Although he rarely saw the new editor, a retired Wesleyan missionary named Ralph Mansfield, he idly wondered now if Mansfield had any knowledge of Hebraism that could help elucidate the clue in the letter. But when he entered The Gazette to grab an early copy—he usually took a dirty spoil rather than pay the proper nine pence—there were only printers on hand.
The composing room that day was probably the brightest interior in the town. Dozens upon dozens of candles were ranged over the type-cases to light the way for the compositors who were laboriously hand-setting every letter. A “printer’s devil” was employed to change the candles regularly and make sure the candle grease did not trickle into the tiny type or onto the copy being set.
Two sweating men were working at the iron Albion press applying vertical pressure on the paper- and ink-coated type, which was regularly refreshed from ink-filled paddles. They printed only one side of the paper at a time. After each impression, another devil, called a “flyboy,” whipped the sheet from the press and pegged it up like laundry for the tacky ink to dry.

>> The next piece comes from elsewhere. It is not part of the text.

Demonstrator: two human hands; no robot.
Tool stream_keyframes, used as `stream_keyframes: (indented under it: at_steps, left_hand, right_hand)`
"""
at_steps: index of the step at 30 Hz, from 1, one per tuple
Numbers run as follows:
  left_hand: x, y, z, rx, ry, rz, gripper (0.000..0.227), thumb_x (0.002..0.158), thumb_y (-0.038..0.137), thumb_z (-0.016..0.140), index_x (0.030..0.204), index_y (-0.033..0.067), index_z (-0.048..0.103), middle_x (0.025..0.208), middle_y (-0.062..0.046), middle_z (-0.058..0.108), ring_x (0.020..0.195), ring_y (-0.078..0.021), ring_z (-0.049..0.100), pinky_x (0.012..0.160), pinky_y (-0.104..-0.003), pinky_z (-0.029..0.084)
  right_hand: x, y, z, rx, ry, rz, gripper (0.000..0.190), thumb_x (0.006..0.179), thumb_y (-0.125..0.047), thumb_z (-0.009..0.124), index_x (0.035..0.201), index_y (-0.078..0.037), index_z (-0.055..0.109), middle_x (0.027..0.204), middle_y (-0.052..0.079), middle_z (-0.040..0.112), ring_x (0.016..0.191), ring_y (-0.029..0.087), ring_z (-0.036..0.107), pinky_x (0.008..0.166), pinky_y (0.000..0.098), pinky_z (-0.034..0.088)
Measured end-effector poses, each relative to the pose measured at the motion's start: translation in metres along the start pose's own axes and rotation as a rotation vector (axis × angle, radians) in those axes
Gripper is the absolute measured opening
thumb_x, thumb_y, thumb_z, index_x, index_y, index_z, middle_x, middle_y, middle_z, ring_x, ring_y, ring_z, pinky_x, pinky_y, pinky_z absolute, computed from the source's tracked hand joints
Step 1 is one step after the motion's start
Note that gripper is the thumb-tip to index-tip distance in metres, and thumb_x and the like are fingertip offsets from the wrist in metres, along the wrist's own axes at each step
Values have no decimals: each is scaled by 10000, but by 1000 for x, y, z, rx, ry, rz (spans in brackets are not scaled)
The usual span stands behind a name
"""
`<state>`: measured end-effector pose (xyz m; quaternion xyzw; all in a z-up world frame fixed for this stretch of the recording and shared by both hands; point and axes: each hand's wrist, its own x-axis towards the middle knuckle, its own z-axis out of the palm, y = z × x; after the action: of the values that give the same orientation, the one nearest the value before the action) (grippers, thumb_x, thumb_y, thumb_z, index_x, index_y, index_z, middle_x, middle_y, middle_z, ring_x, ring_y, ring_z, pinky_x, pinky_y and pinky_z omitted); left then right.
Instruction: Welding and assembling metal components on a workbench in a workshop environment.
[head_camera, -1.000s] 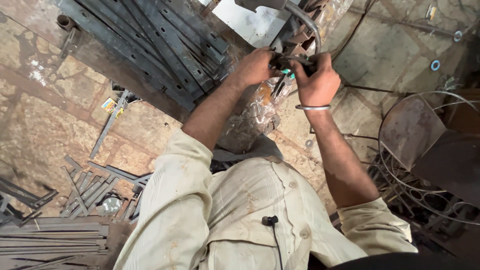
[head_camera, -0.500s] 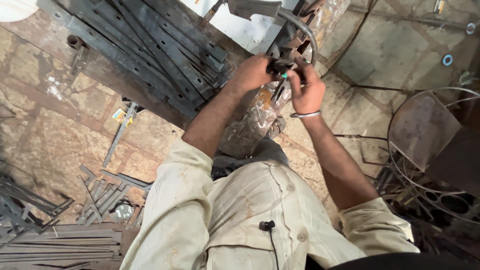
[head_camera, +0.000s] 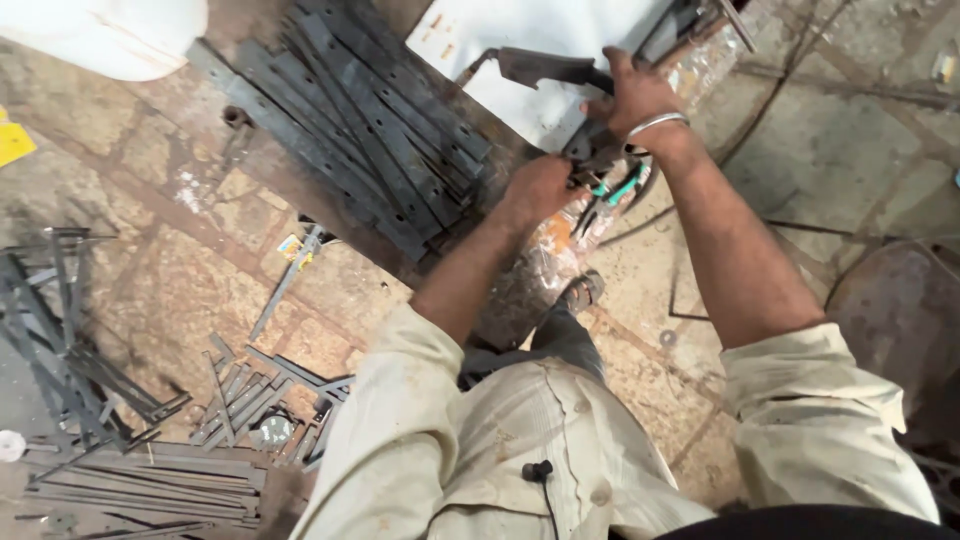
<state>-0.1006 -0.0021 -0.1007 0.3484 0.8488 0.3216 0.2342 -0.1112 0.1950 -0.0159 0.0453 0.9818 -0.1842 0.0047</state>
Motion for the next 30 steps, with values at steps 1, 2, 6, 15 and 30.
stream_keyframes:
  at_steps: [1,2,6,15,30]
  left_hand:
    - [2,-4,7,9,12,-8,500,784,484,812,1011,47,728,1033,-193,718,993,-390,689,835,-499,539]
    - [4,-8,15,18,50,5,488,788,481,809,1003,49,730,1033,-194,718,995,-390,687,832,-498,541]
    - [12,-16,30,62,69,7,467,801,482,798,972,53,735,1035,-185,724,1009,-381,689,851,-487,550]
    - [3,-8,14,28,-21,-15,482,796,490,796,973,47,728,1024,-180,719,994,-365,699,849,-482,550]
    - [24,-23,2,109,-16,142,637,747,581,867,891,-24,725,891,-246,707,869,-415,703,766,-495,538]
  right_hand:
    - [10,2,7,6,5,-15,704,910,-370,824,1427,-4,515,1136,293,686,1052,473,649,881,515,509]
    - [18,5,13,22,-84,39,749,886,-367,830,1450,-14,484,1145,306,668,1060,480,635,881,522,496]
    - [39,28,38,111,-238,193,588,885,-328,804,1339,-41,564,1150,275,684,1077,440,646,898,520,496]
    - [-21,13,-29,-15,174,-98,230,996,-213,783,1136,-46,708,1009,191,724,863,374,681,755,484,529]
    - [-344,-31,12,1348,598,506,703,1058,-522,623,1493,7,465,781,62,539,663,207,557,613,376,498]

Dunne was always impressed by the strength and rhythm of the pressmen, who could at best strike 240 impressions in an hour. Thus, a circulation run of a four-page edition could take up to twelve hours to print.
It all looked too much like hard work. So the patterer tucked his Gazette into the leather satchel that already contained latest copies of the three rival newspapers and left. Walking and talking were easier.

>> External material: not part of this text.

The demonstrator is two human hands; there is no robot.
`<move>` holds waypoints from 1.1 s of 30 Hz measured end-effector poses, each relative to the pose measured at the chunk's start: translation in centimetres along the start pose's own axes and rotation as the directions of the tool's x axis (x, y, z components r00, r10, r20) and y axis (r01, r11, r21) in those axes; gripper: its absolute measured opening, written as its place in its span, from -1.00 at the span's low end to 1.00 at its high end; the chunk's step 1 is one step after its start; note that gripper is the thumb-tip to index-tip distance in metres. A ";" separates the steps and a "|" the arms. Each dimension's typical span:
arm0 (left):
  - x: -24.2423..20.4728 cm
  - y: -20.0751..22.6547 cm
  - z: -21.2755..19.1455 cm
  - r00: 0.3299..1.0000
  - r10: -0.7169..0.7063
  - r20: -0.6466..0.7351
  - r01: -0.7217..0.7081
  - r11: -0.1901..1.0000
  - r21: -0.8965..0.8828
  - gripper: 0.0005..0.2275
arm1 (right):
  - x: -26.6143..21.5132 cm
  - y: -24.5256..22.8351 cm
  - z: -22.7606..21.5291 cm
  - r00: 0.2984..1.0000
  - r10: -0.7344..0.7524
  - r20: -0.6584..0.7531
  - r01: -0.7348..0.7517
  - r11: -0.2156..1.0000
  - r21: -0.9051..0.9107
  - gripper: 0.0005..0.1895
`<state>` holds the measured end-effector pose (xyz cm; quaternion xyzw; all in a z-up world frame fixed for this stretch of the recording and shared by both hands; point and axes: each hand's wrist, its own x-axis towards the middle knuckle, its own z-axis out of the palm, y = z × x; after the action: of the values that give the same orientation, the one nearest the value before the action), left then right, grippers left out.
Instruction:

Rather than go straight to the hospital, the patterer went on to one of his best paying regular engagements, although it was one that always puzzled him. Ever since he had become free to work for himself, he had visited each week the Bank of New South Wales in George Street near the military barracks. He did not query the bank’s strange location, sharing a building with the dismal Thistle Inn.